Il re del silenzio che vale oro: Khaby Lame su TikTok

Non serve parlare per farsi ascoltare. Khaby Lame, il ragazzone alto più di due metri con la risata facile e lo sguardo bonario, lo ha dimostrato ampiamente. Nato in Senegal e cresciuto a Chivasso, alle porte di Torino, Khaby è diventato il simbolo del "no comment" virale: di fronte agli strafalcioni tecnologici o alle complicazioni inutili, il suo silenzio eloquente, seguito da un semplice gesto del tipo “facciamola facile”, ha conquistato il mondo.

Nel 2022, Forbes lo ha inserito tra i dieci creator più pagati al mondo, piazzandolo all’ottavo posto nella classifica dei guadagni del 2021. Il suo stipendio? Niente meno che 10 milioni di dollari in un solo anno. Guadagni accumulati soprattutto grazie a sponsorizzazioni, collaborazioni con marchi internazionali e contenuti esclusivi, tutti costruiti sulla sua immagine autentica e sull’umorismo universale che supera lingue e culture.

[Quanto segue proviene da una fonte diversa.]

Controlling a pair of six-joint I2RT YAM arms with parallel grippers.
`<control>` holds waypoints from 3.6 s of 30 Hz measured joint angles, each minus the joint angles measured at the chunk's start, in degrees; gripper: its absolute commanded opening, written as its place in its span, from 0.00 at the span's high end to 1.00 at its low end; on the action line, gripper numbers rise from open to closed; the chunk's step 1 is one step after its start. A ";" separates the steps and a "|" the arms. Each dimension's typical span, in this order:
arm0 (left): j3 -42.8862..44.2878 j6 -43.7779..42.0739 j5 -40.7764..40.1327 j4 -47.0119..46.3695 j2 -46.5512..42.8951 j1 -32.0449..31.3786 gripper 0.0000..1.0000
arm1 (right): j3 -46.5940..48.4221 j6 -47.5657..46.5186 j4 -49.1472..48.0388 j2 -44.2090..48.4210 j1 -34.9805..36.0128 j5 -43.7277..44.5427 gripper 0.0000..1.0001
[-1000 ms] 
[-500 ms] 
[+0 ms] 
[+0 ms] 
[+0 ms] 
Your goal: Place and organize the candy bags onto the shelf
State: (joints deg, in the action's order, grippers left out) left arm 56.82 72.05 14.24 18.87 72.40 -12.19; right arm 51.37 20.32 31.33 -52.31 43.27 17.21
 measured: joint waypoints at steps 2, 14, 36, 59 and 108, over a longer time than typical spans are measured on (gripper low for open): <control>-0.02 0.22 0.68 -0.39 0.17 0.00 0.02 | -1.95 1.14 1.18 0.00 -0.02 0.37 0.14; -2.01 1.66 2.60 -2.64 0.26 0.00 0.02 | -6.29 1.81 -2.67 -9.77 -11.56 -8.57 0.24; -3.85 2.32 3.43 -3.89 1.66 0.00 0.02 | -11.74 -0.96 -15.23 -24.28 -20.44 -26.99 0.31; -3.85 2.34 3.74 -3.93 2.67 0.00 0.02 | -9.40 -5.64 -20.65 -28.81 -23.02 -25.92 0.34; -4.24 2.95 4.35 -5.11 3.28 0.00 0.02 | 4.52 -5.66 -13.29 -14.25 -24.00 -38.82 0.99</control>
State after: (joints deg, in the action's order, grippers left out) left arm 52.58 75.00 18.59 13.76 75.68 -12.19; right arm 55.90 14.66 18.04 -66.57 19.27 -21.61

Nonostante il successo globale — oltre 160 milioni di follower tra TikTok, Instagram e YouTube — Khaby è rimasto fedele a se stesso: nessuna posa da star, nessuna ricerca della notorietà a tutti i costi. Solo video semplici, ripresi nel cortile di casa, con un piglio da ragazzone del quartiere che ha capito più lui in un minuto che altri in un’ora.

Il suo è un caso di studio: dimostra che non servono effetti speciali né sceneggiature complesse per conquistare il web. A volte, basta un sorriso e un po’ di buonsenso. E forse, anche un po’ di sana ironia italiana.